# Personalised recommendations to increase AOV of Instacart loyalists

---
## Part 1: Data merging

In this notebook, I will perform file size reduction and merging of datasets which are then exported for EDA in the next notebook.

The following are the relational datasets provided by Instacart:
   
`orders` (3.4m rows, 206k users):
* `order_id`: order identifier
* `user_id`: customer identifier
* `eval_set`: which evaluation set this order belongs in (see `SET` described below)
* `order_number`: the order sequence number for this user (1 = first, n = nth)
* `order_dow`: the day of the week the order was placed on
* `order_hour_of_day`: the hour of the day the order was placed on
* `days_since_prior`: days since the last order, capped at 30 (with NAs for `order_number` = 1)

`products` (50k rows):
* `product_id`: product identifier
* `product_name`: name of the product
* `aisle_id`: foreign key
* `department_id`: foreign key

`aisles` (134 rows):
* `aisle_id`: aisle identifier
* `aisle`: the name of the aisle

`departments` (21 rows):
* `department_id`: department identifier
* `department`: the name of the department

`order_products__train` (1.4m+ rows) and `order_products__prior` (30m+ rows):
* `order_id`: foreign key
* `product_id`: foreign key
* `add_to_cart_order`: order in which each product was added to cart
* `reordered`: 1 if this product has been ordered by this user in the past, 0 otherwise

where `SET` is one of the four following evaluation sets (`eval_set` in `orders`):
* `"prior"`: all users' orders excluding their last order (~3.2m orders)
* `"train"`: the last order of a subset of customers (~131k orders)
* `"test"`: the last order of the remaining customers without order details (~75k orders)

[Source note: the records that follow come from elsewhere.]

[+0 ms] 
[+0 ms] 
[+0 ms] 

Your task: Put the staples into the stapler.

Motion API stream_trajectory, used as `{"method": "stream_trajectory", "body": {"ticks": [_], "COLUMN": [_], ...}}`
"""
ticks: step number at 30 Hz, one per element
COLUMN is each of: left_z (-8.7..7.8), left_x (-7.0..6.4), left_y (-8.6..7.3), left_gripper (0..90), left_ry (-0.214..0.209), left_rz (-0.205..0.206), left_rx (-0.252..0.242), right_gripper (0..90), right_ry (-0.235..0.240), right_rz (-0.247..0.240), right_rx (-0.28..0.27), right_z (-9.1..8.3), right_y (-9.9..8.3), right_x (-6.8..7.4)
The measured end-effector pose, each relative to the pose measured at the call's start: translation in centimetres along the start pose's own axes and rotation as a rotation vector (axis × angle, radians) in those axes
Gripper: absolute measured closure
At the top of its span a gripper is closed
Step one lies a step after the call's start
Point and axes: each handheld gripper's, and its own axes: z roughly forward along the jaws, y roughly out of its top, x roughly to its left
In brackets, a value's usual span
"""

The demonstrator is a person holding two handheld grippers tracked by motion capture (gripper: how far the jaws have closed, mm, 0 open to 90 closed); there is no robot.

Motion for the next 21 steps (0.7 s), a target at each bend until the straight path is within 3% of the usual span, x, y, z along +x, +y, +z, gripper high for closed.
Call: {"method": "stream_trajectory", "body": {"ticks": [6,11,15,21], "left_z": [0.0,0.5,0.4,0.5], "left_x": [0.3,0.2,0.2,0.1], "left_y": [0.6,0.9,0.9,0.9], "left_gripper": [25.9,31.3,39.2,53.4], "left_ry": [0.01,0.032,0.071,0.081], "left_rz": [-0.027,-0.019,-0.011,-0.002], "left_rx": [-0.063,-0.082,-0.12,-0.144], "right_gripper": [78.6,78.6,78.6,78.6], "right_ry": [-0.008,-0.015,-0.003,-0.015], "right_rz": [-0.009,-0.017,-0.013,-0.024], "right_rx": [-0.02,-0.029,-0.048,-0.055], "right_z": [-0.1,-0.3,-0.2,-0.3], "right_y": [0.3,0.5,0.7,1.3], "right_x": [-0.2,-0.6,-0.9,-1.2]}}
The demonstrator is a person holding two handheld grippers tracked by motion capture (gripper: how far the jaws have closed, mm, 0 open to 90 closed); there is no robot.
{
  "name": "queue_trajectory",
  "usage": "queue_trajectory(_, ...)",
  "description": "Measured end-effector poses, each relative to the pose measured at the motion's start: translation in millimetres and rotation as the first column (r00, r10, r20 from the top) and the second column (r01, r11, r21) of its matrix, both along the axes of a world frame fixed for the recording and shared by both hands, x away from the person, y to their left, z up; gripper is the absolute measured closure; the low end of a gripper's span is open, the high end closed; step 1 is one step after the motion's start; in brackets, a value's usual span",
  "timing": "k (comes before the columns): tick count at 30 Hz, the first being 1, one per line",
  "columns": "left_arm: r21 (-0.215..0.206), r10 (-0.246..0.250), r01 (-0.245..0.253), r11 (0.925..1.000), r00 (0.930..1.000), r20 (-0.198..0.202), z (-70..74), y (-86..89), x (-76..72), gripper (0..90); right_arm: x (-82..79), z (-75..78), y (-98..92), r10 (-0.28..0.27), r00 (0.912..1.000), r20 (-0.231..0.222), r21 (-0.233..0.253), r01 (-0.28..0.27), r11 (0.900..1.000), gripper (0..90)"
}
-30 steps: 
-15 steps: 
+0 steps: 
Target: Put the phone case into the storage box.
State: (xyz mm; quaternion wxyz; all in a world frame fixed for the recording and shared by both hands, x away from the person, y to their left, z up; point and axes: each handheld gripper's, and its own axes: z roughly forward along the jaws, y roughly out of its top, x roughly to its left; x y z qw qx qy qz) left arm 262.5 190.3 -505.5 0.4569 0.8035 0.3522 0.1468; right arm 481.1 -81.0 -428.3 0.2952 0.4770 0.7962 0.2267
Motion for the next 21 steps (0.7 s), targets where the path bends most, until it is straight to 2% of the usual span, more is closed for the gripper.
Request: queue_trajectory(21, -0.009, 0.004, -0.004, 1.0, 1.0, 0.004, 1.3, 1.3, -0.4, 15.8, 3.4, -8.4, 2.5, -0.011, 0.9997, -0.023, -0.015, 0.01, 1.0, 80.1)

This dataset was originally meant for a Kaggle competition where users were meant to predict items in the user's next basket. Hence, the last order details for a subset of customers were hidden (corresponding to rows where `eval_set` = `test`) so that predictions could be made on which items were in that order. 

However, since the problem statement I am addressing is not the prediction of next-basket items, I will remove all rows where `eval_set` = `test` so that I will have the full details of all orders in the dataset. I will also join `order_products__train` and `order_products__prior` together as `order_products` since I do not need the last orders to be kept separate from all prior orders.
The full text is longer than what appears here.